The other day as I was browsing the page I saw something that caught my eyes. It was a post entitled “Strangers in their land.” There was a picture attached with the post too. The picture was of a large truck with gates and bars enclosing the back so that people could ride “safely.” The truck was full of white people gazing out on the streets in Port au Prince. I was intrigued so I kept reading. The post was posted on this facebook group by a Haitian missionary. She had reposted it from a young Haitian woman who was the author.  She said she thought it would be beneficial for us to read as missionaries. It was.
The Haitian woman was very angry because when this picture was snapped it was said that it was snapped because this group of “so called missionaries, was flipping off people and screaming at people and gazing at them like they were animals in the zoo.”  Who knows if this group of people really was flipping people off and screaming and yelling, but this is how they were viewed. The responses to the picture were very hard to read. They were written by Haitians who were very vocal about their dislike of Americans, missionaries, or other organizations in their land. Some comments even said “why don’t they just go back where they came from.” It was very difficult to read because it made me question, “is this how Haitians view us?” It made me start thinking that we really are strangers in THEIR land.  Not all of the responses from Haitians were negative, some said things like, “there are many missionaries and organizations who are really helping Haiti, we need to be careful about what we say.”

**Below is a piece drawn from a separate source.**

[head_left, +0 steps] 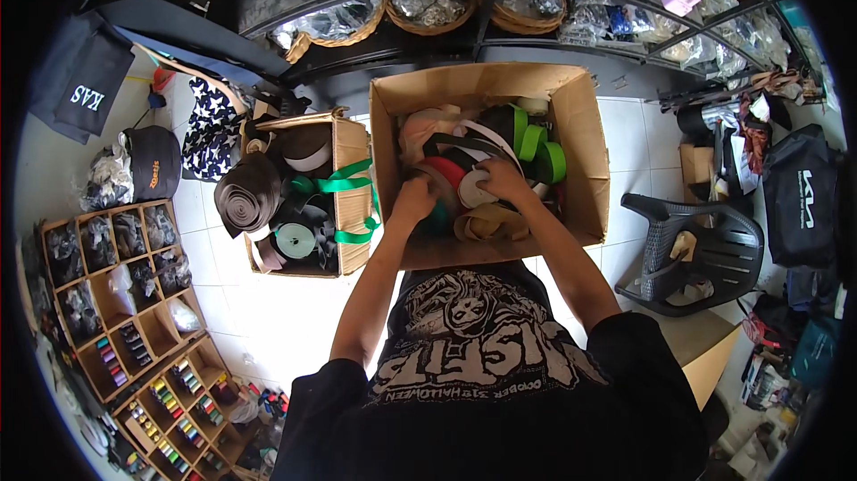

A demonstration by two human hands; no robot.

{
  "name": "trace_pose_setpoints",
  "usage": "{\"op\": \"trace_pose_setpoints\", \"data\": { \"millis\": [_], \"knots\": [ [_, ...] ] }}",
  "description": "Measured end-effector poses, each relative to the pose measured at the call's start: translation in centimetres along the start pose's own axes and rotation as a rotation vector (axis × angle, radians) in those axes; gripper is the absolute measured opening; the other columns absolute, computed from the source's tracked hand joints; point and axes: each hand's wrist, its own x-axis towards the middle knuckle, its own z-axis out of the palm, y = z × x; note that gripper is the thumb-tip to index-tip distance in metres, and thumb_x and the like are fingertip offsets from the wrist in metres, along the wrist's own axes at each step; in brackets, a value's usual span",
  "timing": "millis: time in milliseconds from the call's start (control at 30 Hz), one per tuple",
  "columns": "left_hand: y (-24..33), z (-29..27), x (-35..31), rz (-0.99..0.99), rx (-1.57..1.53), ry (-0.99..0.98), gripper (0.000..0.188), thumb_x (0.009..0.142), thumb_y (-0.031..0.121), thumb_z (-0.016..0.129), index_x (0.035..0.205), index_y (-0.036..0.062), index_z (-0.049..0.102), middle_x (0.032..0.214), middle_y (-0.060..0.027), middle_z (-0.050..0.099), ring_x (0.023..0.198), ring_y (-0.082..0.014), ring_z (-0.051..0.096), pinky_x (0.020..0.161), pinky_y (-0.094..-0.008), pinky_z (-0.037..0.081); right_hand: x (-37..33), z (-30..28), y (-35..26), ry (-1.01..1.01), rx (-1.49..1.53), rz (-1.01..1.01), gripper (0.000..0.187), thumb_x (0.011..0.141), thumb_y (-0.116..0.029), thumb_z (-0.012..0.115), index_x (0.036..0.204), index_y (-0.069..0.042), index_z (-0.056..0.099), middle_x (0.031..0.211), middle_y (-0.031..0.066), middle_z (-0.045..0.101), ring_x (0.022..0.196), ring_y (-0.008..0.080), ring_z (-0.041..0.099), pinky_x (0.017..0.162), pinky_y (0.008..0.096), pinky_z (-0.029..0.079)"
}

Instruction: The person picks up rolls of ribbon from a cardboard box, unrolls a short section of each roll by hand to check it, and then places the rolls onto shelves in a storage room.

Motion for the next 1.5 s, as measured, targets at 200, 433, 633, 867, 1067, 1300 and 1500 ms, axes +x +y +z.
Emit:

The biggest outtake I took from reading this was that missionaries and other organizations should never come in acting as if they KNOW better than the Haitians or act as tourists looking at the “poor Haitians” caught in a “poor land.” We are all the same…full of sin…needing a Savior. We are no better just because we were born in “privilege” or with “resources.” We need to be culturally sensitive and remember that we are strangers in their land. We are not experts on them. We need to be learners, listeners, and observers. This is something I think CPR-3 does well. We work WITH Haitians to give ownership. An example would be how we work our Child Sponsorship. We have asked the Haitian leaders in our local partnered church to take charge of the program down to the smallest of details; profiling children, leading meetings, etc… We try to blend into the culture and give jobs by using the Haitian public transportation system with our teams rather than a “team vehicle.” We ask our Haitian partnered pastors THEIR churches needs now instead of just assuming that we KNOW them already. There are countless other ways that we are learning this culture and we are in no way experts, but we are at best, learners.